# How to make sponge cake soft and rich even if store in the refrigerator



## chin mei (Apr 2, 2012)

Hi, 

   I'm a self-learner in baking cakes, have just started not long ago.. I simply love baking.. 

   I've tried out a few flavours of sponge cake. I compared mine with those sell in bakery 

   shops like Cedele etc. The basic sponge cake that I bake has the richness but not

   the softness when I store in in the fridge. Same sponge cake but this wasn't so for the

   Cedele sponge cake. Can anyone advice me on how can I achieve this softness and 

   yet maintain this richness?

   Your guidance is very much appreciated. 

Cheers, 

Chin Mei


----------



## prettycake (Dec 23, 2011)

Have you tried a Japanese sponge cake ?  I think they are softer and more spongey..


----------



## petalsandcoco (Aug 25, 2009)

I agree PC,

Castella (kasurtara) is a  very nice sponge cake, very close to victoria sponge.

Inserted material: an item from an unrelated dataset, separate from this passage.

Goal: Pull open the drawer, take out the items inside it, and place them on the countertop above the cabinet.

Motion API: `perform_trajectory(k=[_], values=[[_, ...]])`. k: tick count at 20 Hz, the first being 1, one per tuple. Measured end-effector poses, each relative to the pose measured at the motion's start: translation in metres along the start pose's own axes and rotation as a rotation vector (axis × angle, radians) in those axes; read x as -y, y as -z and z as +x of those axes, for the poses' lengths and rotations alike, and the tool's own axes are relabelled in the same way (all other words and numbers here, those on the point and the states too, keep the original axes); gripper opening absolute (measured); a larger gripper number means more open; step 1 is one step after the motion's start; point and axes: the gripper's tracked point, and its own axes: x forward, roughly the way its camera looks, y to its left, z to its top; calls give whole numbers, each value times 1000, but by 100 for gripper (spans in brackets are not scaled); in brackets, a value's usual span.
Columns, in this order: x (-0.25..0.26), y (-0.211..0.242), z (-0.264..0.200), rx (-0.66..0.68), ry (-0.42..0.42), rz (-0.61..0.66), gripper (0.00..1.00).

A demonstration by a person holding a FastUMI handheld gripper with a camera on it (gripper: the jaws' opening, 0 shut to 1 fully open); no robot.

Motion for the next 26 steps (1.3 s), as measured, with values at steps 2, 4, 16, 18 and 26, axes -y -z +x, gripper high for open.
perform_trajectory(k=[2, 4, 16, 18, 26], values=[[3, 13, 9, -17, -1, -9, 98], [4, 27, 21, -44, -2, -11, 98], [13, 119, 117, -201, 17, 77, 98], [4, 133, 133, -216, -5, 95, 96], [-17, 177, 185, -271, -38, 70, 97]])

There is a Blog called celestialdelish and there are two very good ones there you may want to try. (recipes are there)

Petals.


----------



## chin mei (Apr 2, 2012)

Hi PC and Petal,

   Nope I haven't tried it out. But will do so asap.. =) Thanks for the info.

   I've done some research that if we the more egg whites that we batter,

  the softer it would be? But of course we need to ratio it appropriately

   between the egg whites and its yolk.

Chin Mei


----------